O estilo jornalístico do biógrafo se perfaz num rigoroso e amplo trabalho de pesquisa – com texto ao mesmo tempo leve e erudito, escrito com sóbria simplicidade, O velho Graça refaz a trajetória luminosa e sofrida de Graciliano. Tendo como objeto de estudo um escritor aferrado ao seu tempo, Moraes desenha o pano de fundo de cinco décadas de grande efervescência política e de transformações aceleradas no processo modernizador do Brasil.
A garimpagem em arquivos públicos e privados de Rio de Janeiro, São Paulo e Alagoas, assim como as dezenas de testemunhos de amigos, parentes, artistas, intelectuais e companheiros de geração enriqueceram sobremaneira o trabalho. Com argúcia de historiador e sensibilidade literária, Moraes traça a interligação entre as várias personas de Graciliano Ramos: o menino traumatizado pelas surras na infância; o jovem autodidata que lia Balzac, Zola e Marx em francês; o mítico comerciante da loja Sincera; o revolucionário prefeito de Palmeira dos Índios; o zeloso diretor da Imprensa Oficial e da Instrução Pública de Alagoas; o preso político no inferno da Ilha Grande; o escritor sufocado por apuros financeiros; o estilista da palavra na redação do Correio da Manhã; o militante comunista aos esbarrões com a burocracia partidária.
Sem cair na armadilha do biografismo, Moraes recompõe a emergência dessa complexa figura, reconstituindo no percurso dialético de seus diversos momentos alguns dilemas fundamentais de nossa formação histórica. “Temos um Graciliano sem retoques: duro, mas apaixonado; frio e áspero na superfície da fala e do gesto, mas ardente e sempre humano na fonte da vida pessoal”, diz na capa o professor Alfredo Bosi, que também encontrou na biografia o cruzamento de itinerários do homem capaz de refletir, como num jogo de espelhos, a somatória de vivências acumuladas: “a paixão pela palavra nele precedeu e acompanhou a opção política que, por sua vez, transcendeu (mas jamais renegou) a adesão partidária”.
Para o autor, remontar o quebra-cabeça de Graciliano assemelhou-se ao ofício de artesão, já que os fragmentos do passado precisavam ser pacientemente reunidos e dispostos com a máxima coerência possível, a despeito da pluralidade de suas significações. A necessidade de correlacionar peripécias, valores e sentimentos foi inspirada em uma passagem do prólogo de Memórias do cárcere. O escritor consciente, assinala Graciliano, não deve esquivar-se dos zigue-zagues e tumultos próprios de uma existência. “Esforcei-me para mirar o objeto sem perder de vista suas interfaces e imbricações, tratando de averiguar convicções, dúvidas, anseios, vicissitudes e triunfos a fim de estabelecer conexões com a esfera ficcional engendrada por ele.
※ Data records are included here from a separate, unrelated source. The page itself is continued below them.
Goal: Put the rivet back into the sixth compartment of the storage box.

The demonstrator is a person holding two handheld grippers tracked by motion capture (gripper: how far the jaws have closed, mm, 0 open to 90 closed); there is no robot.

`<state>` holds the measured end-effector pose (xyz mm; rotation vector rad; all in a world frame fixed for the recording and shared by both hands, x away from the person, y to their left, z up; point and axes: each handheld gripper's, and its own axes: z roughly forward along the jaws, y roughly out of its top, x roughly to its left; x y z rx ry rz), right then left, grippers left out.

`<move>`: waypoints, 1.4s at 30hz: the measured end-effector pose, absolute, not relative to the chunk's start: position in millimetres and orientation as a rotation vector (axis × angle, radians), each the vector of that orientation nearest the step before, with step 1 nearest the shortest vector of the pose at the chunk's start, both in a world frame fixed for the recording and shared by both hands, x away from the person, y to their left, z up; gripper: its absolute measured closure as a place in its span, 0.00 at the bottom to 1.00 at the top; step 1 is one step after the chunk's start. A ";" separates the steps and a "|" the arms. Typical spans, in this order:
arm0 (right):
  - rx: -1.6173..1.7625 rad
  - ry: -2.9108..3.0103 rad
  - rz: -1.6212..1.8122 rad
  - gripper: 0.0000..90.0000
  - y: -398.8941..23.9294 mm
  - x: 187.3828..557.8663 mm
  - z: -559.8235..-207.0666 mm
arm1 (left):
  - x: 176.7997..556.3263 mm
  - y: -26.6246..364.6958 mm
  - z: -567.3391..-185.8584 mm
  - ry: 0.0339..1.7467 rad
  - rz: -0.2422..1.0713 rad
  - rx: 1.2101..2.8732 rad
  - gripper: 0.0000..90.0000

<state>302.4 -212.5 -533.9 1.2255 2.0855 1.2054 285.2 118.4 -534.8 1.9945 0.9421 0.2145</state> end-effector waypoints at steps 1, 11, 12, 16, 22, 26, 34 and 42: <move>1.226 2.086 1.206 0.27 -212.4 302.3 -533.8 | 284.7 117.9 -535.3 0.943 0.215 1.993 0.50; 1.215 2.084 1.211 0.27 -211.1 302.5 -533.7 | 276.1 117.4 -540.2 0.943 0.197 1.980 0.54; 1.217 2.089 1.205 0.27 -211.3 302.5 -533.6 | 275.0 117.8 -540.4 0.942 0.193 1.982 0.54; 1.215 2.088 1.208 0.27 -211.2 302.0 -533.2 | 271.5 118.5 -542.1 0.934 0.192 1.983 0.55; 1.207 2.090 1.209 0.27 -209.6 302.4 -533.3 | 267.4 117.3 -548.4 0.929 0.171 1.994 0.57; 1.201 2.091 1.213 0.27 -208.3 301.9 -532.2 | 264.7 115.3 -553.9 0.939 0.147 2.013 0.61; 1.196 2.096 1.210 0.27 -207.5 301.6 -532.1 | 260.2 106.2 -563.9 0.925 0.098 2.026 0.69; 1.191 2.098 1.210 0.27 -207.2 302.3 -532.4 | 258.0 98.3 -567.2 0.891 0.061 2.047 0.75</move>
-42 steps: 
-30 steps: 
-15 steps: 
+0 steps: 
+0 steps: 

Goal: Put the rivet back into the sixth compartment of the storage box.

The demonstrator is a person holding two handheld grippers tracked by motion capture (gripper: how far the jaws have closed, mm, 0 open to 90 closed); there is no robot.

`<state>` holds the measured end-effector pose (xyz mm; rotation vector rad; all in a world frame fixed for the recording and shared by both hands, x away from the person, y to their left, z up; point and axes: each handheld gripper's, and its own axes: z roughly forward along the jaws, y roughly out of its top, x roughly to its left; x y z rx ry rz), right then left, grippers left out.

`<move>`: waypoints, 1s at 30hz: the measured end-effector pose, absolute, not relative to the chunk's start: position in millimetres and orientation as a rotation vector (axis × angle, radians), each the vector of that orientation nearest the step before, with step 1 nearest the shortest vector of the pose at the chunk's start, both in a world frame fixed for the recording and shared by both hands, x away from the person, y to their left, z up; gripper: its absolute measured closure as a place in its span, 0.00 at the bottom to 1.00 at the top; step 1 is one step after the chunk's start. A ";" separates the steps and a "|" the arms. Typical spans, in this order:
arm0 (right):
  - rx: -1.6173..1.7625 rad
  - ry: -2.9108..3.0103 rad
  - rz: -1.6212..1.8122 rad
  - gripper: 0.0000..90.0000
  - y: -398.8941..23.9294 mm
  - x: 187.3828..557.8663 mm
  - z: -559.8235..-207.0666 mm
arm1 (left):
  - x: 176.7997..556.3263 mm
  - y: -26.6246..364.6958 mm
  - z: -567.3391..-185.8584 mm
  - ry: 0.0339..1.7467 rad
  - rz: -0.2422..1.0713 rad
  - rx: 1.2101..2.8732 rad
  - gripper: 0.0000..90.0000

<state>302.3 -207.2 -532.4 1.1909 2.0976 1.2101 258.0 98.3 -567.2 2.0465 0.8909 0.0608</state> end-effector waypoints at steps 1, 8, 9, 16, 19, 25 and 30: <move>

Nas tensões entre o homem, a atmosfera social e a criação literária recolhi pistas que me levassem às motivações familiares, afetivas, estéticas, ideológicas e políticas presentes em sua intervenção na realidade concreta”, completa Moraes. O resultado é uma história de projeções e influências, de paradoxos e contrastes, mas, sobretudo, de coerência na busca incessante do que é essencial à vida.
Trecho do livro
"Fico imaginando o que Graciliano acharia de ter sido biografado. Talvez fingisse desprezo por sua escolha. O que me leva a crer nisso? Uma declaração feita por ele, em novembro de 1937, em uma carta ao tradutor argentino Raúl Navarro, que lhe pedira um currículo sumário para anexar a um conto em vias de publicação em Buenos Aires.
Os dados biográficos é que não posso arranjar, porque não tenho biografia. Nunca fui literato, até pouco tempo vivia na roça e negociava. Por infelicidade, virei prefeito no interior de Alagoas e escrevi uns relatórios que me desgraçaram. Veja o senhor como coisas aparentemente inofensivas inutilizam um cidadão. Depois que redigi esses infames relatórios, os jornais e o governo resolveram não me deixar em paz. Houve uma série de desastres: mudanças, intrigas, cargos públicos, hospital, coisas piores e três romances fabricados em situações horríveis – Caetés, publicado em 1933, S. Bernardo, em 1934, e Angústia, em 1936. Evidentemente, isso não dá para uma biografia. Que hei de fazer? Eu devia enfeitar-me com algumas mentiras, mas talvez seja melhor deixá-las para romances."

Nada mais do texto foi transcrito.